Here's one I finished tonight made out of all African blackwood. Love the sound of blackwood for the tone boards!



[attachment=25801]



[attachment=25802]


----------



## Mike Jones (Jun 4, 2013)

that is a very rich looking call. You've done an excellent job with the shape and finish. I am ignorant regarding the hardware....can you tell me more about the silver "clasp/band' and it's function? Does the user have need to separate the two halves to tune or replace the reed? does it come from a kit supplier?

thanks,

Mike Jones


----------



## haddenhailers (Jun 4, 2013)

Mike the band is just polished aluminum. It comes apart to clean and to tune if needed. 

Thanks for the compliments! The finish is a ca, or super glue finish. Layers of super glue are applied while its spinning then wet sanded back out smooth. Finally it's polished with plastic polish to get the shine. Sometimes I do run them over a buffing wheel with white diamond polish. 

And no it's not a kit. I cut my own tone boards and trim my own reeds for sound. 

Andrew


----------



## Mike Jones (Jun 4, 2013)

So the band is entirely a decorative element, and not used to hold the two halves together.....?


----------



## haddenhailers (Jun 4, 2013)

Mike Jones said:


> So the band is entirely a decorative element, and not used to hold the two halves together.....?



Yes and no, it is not used as a clasp. It does aid in keeping the bottom of the duck call barrel from expanding and, becoming oblong, when the tenon and o ring are added into the hole of the barrel. Some call makers use friction fits which are harder on the barrel and can put stress on the wood to break.

I hope this answers your question, if not fire away and we will get it somehow!

Thanks,

Andrew


----------



## Wildthings (Jun 4, 2013)

Like hadden says the band is for some part a decorative element and for others a structural element. If it's strictly a friction fit then its wood (tenon) sliding into wood (barrel) tightly and with weather changes the outside (barrel) may split or crack. The band is in place to keep the outside wood(barrel) from doing that. The other type of fit the tenon is slightly looser and held tightly in place by an o-ring placed on the tenon. On this type the band is not neccessarily needed by why take the chance. And they look good.

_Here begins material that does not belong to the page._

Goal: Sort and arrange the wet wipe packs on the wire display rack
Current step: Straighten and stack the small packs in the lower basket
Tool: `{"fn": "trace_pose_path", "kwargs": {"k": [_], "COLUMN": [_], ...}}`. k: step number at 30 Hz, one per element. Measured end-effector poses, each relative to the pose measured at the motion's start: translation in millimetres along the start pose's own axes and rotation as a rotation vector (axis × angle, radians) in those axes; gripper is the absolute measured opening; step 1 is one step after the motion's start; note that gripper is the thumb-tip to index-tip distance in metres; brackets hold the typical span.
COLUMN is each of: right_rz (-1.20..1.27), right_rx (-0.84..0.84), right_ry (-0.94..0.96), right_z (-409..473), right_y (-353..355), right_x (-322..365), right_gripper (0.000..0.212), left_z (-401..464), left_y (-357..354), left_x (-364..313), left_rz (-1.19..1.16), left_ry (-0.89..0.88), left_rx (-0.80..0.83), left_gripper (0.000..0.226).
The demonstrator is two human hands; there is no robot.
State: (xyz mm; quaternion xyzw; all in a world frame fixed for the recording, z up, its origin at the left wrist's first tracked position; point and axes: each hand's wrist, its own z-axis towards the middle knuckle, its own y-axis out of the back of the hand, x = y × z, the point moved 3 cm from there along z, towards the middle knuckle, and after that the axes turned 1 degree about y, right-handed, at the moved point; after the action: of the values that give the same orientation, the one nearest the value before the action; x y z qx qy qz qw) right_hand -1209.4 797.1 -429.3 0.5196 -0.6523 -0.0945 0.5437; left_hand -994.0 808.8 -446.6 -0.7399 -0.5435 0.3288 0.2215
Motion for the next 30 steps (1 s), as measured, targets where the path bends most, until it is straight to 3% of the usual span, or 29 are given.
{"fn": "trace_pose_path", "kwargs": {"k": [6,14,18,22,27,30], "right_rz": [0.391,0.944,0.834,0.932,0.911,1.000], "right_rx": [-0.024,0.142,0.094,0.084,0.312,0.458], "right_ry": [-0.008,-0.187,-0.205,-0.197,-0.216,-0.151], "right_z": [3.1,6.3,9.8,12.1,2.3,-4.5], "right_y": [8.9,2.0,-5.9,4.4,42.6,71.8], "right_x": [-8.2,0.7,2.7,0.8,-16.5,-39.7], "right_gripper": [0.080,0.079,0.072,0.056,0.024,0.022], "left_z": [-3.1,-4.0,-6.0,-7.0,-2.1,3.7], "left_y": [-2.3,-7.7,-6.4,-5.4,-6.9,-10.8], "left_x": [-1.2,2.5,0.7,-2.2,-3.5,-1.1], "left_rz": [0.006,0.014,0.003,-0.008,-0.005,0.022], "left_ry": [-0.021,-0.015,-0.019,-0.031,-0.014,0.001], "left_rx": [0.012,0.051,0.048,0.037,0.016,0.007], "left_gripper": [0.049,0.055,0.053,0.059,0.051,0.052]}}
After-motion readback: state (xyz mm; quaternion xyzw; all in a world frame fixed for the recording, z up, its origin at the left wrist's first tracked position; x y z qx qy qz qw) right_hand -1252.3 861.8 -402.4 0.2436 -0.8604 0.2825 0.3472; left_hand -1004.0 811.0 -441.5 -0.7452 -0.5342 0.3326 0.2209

They are also a nice place for engraving!!

WT


----------



## barry richardson (Jun 4, 2013)

Beautiful work! A really classy look formal occasions.


----------



## haddenhailers (Jun 4, 2013)

barry richardson said:


> Beautiful work! A really classy look formal occasions.



For those days when you want to do more than kill the ducks, you want to kill them with style!

Thanks Barry!

Andrew


----------



## haddenhailers (Aug 24, 2013)

About 10 or 12. You figure you're going to wet sand off at least three. Always easier to put a little extra on than have to hit it again after you sand through, believe me I've done tons of that!

Andrew


----------



## haddenhailers (Sep 2, 2013)

It's got to be one of my favorites to turn!


----------